▶ Your goal
For each line of the listing, output an exact copy.

☆ ☆ ☆ ☆ ☆

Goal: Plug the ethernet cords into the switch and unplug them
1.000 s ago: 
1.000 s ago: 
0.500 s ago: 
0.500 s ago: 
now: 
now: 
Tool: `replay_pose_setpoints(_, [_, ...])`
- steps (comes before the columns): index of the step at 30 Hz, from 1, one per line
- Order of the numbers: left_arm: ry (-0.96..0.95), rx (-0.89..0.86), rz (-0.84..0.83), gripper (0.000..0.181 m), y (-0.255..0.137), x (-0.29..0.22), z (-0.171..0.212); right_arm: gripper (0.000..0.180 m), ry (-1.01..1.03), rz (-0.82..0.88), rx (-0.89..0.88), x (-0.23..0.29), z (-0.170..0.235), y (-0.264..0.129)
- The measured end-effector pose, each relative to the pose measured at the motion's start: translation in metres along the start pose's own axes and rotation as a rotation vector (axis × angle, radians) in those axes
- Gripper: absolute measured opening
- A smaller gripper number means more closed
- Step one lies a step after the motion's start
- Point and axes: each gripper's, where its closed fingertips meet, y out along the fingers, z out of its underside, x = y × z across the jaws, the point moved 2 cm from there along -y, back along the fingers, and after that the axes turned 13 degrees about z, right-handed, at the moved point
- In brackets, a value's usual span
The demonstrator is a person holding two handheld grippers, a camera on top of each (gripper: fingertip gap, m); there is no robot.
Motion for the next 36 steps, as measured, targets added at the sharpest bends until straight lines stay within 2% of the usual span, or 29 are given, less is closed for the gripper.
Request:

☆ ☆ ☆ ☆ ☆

▶ Your response
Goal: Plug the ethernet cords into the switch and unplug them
1.000 s ago: 
1.000 s ago: 
0.500 s ago: 
0.500 s ago: 
now: 
now: 
Tool: `replay_pose_setpoints(_, [_, ...])`
- steps (comes before the columns): index of the step at 30 Hz, from 1, one per line
- Order of the numbers: left_arm: ry (-0.96..0.95), rx (-0.89..0.86), rz (-0.84..0.83), gripper (0.000..0.181 m), y (-0.255..0.137), x (-0.29..0.22), z (-0.171..0.212); right_arm: gripper (0.000..0.180 m), ry (-1.01..1.03), rz (-0.82..0.88), rx (-0.89..0.88), x (-0.23..0.29), z (-0.170..0.235), y (-0.264..0.129)
- The measured end-effector pose, each relative to the pose measured at the motion's start: translation in metres along the start pose's own axes and rotation as a rotation vector (axis × angle, radians) in those axes
- Gripper: absolute measured opening
- A smaller gripper number means more closed
- Step one lies a step after the motion's start
- Point and axes: each gripper's, where its closed fingertips meet, y out along the fingers, z out of its underside, x = y × z across the jaws, the point moved 2 cm from there along -y, back along the fingers, and after that the axes turned 13 degrees about z, right-handed, at the moved point
- In brackets, a value's usual span
The demonstrator is a person holding two handheld grippers, a camera on top of each (gripper: fingertip gap, m); there is no robot.
Motion for the next 36 steps, as measured, targets added at the sharpest bends until straight lines stay within 2% of the usual span, or 29 are given, less is closed for the gripper.
Request:

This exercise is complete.